Action item:
State how many lines in the listing below include the word "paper", and add nothing besides the number.

Task inputs:
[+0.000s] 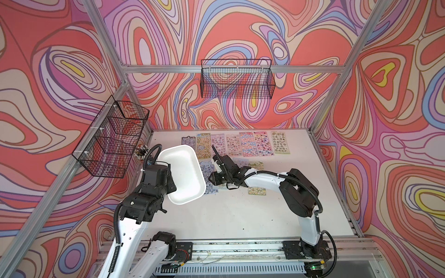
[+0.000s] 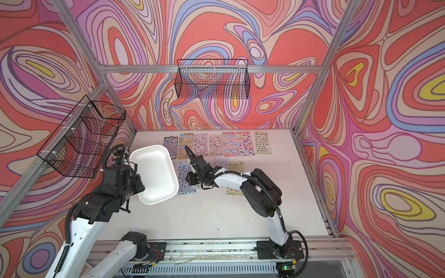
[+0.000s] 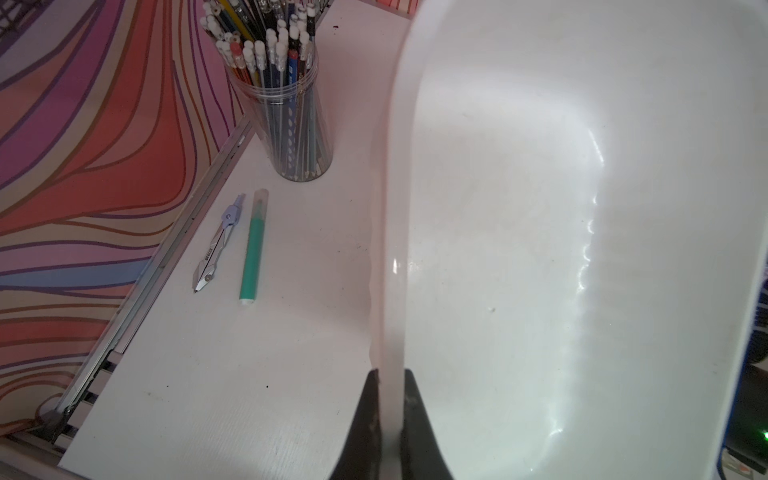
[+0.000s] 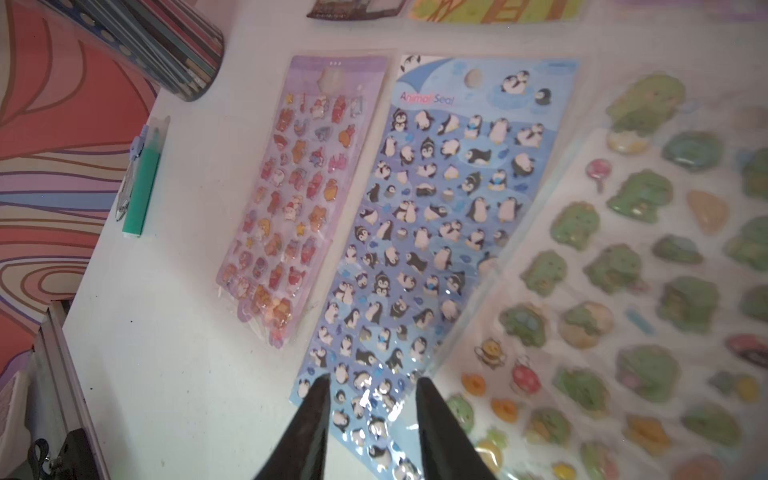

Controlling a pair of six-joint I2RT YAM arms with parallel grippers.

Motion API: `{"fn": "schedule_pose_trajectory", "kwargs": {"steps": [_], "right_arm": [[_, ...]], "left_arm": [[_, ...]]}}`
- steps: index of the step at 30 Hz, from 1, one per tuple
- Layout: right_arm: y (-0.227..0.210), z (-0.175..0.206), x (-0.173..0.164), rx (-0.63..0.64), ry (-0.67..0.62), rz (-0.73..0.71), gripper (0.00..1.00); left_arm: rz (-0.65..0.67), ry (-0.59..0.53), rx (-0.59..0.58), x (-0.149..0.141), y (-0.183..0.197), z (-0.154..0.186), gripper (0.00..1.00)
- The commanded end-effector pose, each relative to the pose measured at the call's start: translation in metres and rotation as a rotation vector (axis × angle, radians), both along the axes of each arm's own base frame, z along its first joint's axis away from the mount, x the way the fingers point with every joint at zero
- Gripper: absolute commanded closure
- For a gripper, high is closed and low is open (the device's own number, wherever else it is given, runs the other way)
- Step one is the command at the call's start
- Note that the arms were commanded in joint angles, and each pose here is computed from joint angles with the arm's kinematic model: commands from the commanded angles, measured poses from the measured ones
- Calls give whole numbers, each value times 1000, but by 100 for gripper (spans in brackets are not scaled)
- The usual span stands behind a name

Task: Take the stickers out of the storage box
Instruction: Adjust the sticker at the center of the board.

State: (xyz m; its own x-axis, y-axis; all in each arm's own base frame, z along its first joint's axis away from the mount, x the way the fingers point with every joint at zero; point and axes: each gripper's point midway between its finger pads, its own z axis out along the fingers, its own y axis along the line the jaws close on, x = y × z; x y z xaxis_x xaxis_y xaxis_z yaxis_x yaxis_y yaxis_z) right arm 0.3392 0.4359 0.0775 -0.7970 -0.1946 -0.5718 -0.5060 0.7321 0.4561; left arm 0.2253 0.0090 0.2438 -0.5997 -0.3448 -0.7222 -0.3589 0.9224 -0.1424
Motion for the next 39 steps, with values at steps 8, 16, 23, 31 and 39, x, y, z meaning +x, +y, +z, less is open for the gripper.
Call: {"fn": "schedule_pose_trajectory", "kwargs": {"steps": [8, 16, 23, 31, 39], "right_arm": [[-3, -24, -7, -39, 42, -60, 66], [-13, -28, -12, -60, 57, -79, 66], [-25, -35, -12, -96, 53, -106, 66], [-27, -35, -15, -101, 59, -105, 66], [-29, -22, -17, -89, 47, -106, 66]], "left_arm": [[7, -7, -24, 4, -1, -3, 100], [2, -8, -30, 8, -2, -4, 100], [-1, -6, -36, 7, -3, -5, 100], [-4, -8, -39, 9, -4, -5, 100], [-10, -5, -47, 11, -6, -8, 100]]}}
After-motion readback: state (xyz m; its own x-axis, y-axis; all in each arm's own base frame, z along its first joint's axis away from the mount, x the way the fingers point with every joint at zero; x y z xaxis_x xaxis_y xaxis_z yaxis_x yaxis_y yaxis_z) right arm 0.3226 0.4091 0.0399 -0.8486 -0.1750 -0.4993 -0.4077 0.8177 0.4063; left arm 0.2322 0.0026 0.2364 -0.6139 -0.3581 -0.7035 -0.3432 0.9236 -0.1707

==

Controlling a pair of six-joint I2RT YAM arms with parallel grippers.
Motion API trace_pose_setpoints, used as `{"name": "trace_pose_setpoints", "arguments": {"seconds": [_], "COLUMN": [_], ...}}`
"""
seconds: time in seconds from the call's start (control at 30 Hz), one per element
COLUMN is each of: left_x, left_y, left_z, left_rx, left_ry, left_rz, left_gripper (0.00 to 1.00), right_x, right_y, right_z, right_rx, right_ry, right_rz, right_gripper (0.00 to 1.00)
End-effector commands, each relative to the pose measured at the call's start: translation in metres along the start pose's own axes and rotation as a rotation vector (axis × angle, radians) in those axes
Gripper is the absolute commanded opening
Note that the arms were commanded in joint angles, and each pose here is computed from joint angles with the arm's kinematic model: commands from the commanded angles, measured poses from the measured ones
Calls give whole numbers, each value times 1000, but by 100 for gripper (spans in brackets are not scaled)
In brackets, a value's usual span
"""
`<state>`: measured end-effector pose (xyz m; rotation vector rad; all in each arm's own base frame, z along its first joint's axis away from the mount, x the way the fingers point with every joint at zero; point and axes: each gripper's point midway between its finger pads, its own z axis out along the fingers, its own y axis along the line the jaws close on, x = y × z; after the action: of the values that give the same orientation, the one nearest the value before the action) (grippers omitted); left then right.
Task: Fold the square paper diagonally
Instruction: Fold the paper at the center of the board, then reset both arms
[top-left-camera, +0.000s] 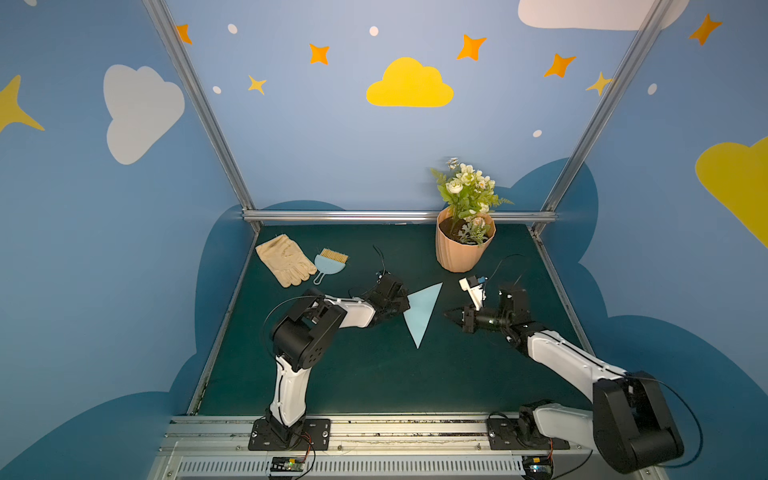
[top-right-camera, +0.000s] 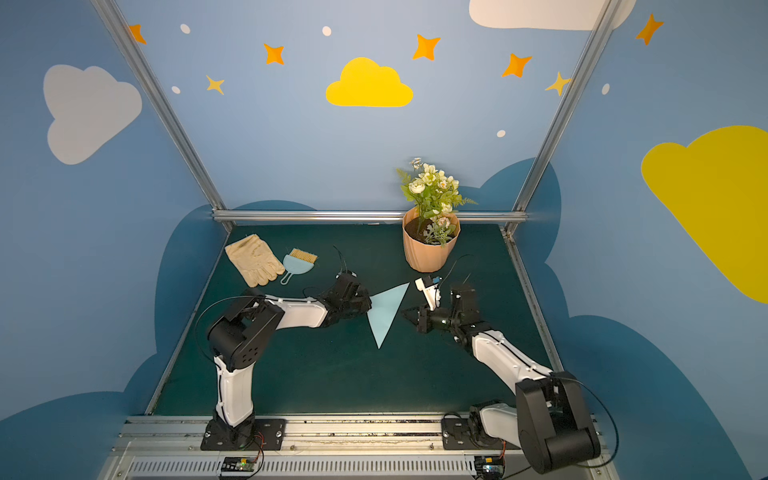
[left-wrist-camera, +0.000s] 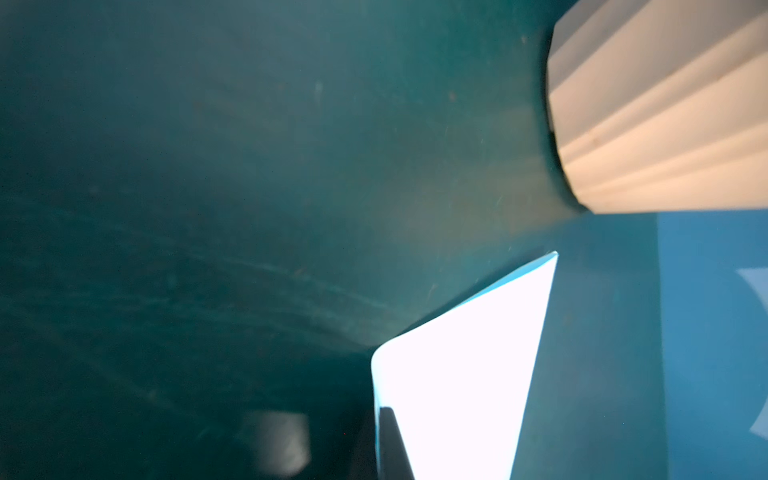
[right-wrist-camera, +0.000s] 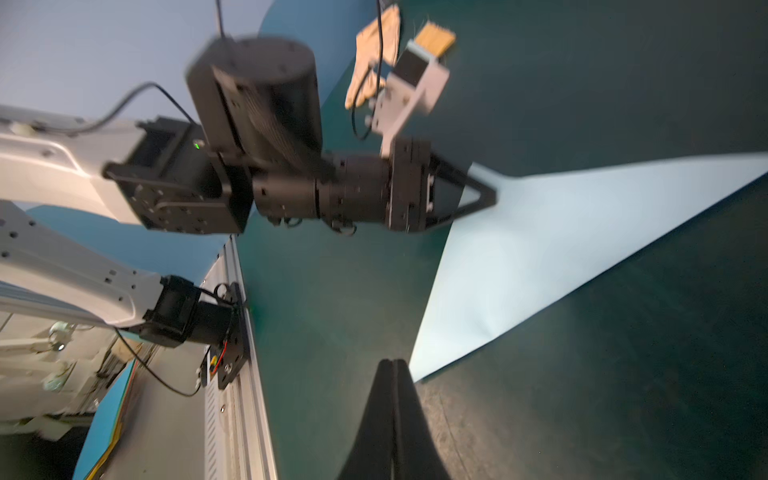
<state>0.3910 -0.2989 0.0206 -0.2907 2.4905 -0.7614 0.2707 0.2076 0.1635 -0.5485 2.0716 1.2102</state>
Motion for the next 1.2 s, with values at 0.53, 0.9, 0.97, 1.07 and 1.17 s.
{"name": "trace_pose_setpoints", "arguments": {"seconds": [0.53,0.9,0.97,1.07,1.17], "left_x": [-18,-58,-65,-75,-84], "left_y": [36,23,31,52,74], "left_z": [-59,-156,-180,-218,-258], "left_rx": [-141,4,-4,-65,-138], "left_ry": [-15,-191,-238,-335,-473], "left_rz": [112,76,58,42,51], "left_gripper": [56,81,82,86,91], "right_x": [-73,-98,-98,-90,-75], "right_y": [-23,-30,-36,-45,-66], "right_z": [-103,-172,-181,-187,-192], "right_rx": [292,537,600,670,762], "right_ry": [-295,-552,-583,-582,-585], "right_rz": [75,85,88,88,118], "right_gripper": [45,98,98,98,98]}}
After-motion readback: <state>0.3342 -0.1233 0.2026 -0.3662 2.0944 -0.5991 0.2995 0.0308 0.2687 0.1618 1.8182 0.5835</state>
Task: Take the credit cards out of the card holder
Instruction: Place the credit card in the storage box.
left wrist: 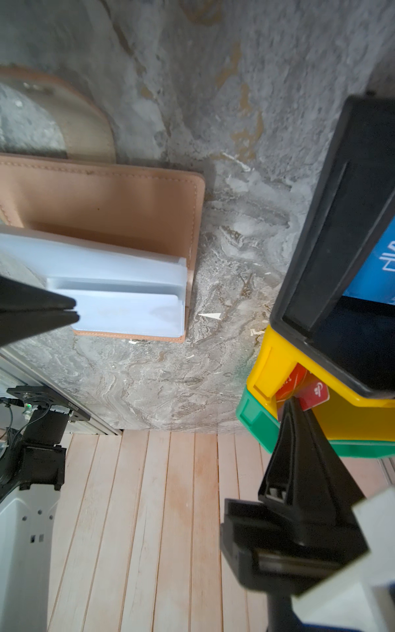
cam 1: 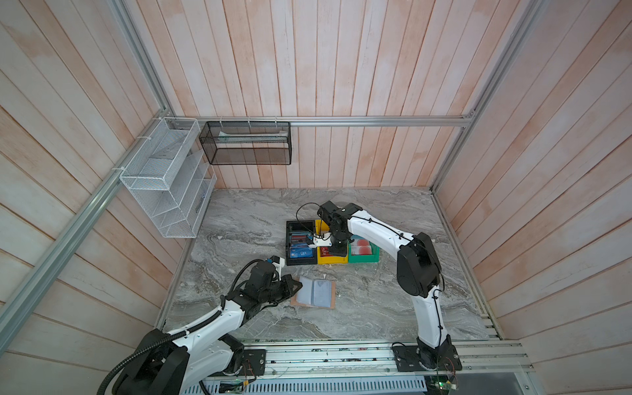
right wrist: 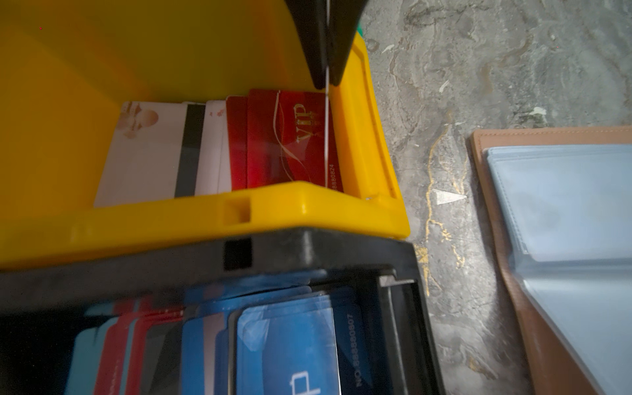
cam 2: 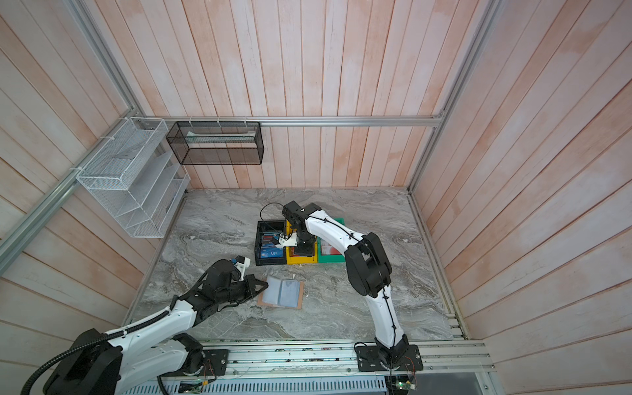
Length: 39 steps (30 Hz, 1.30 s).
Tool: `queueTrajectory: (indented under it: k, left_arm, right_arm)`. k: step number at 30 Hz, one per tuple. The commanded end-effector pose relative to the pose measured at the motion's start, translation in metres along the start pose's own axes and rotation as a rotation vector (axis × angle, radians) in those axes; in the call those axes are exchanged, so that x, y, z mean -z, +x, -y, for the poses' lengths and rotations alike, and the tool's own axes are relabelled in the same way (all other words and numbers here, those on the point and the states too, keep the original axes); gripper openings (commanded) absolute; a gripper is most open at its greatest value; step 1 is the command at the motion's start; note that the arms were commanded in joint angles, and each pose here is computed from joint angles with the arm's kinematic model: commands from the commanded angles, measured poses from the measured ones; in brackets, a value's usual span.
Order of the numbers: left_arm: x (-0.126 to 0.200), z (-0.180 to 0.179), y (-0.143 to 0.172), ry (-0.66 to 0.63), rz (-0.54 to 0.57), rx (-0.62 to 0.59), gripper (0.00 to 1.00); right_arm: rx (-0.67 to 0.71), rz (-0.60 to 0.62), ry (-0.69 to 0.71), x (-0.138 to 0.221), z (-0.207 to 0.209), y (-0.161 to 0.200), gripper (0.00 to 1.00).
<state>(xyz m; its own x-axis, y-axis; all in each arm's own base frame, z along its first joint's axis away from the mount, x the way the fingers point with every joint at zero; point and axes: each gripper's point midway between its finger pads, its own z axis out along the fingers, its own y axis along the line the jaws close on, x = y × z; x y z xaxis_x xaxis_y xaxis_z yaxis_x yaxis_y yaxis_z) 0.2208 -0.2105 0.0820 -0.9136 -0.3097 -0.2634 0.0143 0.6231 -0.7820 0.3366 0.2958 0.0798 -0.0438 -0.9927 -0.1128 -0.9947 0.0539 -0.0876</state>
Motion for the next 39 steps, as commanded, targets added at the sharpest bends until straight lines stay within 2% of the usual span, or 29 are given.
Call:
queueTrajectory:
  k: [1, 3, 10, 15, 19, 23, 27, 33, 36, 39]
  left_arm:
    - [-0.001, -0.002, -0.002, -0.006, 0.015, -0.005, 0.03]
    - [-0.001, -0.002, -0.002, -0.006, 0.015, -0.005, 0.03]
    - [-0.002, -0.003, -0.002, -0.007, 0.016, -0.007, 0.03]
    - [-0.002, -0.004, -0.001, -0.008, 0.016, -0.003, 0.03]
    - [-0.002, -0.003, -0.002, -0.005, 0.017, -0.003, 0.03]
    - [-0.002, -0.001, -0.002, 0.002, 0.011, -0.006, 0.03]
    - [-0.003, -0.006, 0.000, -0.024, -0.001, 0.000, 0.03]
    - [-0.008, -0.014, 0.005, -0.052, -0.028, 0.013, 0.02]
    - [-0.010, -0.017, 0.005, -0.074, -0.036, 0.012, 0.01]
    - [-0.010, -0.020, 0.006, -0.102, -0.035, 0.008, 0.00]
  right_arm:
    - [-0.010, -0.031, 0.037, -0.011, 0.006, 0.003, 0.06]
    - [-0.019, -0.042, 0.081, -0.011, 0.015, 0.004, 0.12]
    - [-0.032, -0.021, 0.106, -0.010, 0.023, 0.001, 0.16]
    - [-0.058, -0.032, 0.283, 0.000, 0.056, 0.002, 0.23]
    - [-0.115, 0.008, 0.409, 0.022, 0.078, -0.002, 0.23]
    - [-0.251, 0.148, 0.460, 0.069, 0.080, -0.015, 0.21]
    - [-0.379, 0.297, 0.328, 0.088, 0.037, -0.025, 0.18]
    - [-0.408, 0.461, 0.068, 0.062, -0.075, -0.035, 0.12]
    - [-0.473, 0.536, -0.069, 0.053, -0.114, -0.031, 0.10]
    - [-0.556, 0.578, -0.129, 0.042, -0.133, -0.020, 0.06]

Task solution:
2